Task statement. Count up the lines below that include the string "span" and report the number by itself.

Source data.
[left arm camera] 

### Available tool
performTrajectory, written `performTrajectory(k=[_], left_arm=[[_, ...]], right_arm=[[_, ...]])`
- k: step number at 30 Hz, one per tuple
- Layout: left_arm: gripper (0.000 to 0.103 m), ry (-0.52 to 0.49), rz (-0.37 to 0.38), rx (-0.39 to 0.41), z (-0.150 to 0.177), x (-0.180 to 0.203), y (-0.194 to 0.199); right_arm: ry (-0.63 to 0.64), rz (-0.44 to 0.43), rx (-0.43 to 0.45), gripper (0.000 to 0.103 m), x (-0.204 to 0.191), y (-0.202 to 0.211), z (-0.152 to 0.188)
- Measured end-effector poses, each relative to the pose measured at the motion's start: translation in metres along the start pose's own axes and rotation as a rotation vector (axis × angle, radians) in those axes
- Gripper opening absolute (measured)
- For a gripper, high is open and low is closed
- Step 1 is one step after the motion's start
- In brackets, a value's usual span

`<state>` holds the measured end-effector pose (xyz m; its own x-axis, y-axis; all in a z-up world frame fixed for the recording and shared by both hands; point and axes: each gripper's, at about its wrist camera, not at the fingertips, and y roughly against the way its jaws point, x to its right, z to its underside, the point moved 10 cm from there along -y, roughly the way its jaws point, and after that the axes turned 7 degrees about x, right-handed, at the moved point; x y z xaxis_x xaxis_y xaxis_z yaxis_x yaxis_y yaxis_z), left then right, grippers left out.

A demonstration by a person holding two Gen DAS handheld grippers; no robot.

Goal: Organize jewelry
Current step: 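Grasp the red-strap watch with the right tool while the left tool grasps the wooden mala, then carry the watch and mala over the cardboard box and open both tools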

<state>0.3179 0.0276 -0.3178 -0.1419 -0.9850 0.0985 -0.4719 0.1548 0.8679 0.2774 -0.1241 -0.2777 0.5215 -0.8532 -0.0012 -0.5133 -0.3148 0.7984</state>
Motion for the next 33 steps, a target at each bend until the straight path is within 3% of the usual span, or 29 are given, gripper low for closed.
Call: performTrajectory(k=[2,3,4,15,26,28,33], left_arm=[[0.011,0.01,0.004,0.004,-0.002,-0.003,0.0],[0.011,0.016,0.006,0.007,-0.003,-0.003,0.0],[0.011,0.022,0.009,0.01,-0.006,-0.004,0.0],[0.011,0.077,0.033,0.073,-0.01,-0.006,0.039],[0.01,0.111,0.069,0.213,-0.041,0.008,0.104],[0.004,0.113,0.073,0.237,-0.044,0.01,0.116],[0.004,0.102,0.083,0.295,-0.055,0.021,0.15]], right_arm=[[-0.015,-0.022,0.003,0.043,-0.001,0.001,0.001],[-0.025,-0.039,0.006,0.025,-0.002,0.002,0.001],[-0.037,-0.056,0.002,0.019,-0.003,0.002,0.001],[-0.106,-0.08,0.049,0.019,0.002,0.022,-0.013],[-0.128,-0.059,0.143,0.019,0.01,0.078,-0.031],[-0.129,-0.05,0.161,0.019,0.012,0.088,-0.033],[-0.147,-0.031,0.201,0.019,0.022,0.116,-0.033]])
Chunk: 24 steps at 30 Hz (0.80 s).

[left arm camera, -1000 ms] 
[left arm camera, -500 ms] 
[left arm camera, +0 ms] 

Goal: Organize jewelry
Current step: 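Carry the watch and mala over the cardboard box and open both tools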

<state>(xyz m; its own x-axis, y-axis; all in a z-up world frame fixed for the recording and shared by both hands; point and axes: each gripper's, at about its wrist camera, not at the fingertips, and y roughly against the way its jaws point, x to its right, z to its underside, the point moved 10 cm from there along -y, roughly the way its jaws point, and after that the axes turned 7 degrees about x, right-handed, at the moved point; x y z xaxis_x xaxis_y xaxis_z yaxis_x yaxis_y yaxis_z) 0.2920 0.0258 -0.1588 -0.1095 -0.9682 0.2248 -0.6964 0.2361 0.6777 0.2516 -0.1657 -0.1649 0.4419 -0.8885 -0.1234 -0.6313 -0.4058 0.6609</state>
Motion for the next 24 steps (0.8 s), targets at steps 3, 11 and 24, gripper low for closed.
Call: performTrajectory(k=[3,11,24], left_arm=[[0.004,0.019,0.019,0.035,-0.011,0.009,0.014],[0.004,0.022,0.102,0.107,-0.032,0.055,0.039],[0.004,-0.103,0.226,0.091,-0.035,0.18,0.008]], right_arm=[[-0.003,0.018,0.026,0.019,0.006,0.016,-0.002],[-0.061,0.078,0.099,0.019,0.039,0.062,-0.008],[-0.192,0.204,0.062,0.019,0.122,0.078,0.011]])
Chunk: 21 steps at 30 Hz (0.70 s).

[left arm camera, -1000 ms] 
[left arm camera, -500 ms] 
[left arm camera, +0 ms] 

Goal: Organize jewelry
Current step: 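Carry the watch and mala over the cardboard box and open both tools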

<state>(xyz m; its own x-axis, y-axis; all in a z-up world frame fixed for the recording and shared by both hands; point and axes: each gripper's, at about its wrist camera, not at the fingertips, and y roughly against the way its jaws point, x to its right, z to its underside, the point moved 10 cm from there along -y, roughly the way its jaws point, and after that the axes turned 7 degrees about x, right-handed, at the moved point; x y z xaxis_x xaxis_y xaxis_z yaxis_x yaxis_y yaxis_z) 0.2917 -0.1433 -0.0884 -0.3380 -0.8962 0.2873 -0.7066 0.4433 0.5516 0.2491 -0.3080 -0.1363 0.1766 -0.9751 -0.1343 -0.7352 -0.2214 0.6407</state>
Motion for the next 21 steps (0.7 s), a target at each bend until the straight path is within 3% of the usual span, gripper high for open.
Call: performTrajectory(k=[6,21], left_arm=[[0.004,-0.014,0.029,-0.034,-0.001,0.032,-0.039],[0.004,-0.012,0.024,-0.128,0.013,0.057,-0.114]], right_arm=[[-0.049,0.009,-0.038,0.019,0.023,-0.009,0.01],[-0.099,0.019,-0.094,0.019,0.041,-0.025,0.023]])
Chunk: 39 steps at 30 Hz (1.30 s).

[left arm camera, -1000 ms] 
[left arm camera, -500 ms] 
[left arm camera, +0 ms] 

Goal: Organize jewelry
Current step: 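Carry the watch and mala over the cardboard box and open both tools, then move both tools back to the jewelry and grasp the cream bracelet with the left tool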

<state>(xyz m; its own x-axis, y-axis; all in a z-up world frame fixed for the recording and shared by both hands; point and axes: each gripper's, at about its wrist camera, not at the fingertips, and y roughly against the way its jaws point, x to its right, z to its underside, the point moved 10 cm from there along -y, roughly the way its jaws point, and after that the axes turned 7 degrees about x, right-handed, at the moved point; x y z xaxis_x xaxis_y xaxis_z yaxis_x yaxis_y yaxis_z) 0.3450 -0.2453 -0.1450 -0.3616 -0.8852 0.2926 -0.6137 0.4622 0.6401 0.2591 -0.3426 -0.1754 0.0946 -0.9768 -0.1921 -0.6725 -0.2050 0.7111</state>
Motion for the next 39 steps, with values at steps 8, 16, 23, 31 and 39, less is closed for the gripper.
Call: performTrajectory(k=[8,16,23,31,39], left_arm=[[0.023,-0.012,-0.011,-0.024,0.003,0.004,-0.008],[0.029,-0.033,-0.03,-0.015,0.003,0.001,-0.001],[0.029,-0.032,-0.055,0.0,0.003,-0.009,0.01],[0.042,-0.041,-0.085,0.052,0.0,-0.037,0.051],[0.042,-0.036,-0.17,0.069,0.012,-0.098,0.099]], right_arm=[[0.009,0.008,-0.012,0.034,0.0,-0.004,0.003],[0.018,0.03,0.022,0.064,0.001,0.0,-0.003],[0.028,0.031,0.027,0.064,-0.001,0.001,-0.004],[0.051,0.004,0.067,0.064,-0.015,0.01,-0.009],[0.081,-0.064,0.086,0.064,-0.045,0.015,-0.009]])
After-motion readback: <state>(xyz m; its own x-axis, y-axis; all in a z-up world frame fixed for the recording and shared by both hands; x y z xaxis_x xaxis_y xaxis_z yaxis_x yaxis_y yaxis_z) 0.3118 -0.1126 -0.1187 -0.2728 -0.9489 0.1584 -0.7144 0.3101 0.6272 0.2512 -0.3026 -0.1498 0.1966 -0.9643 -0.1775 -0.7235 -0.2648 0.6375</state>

Answer section. 3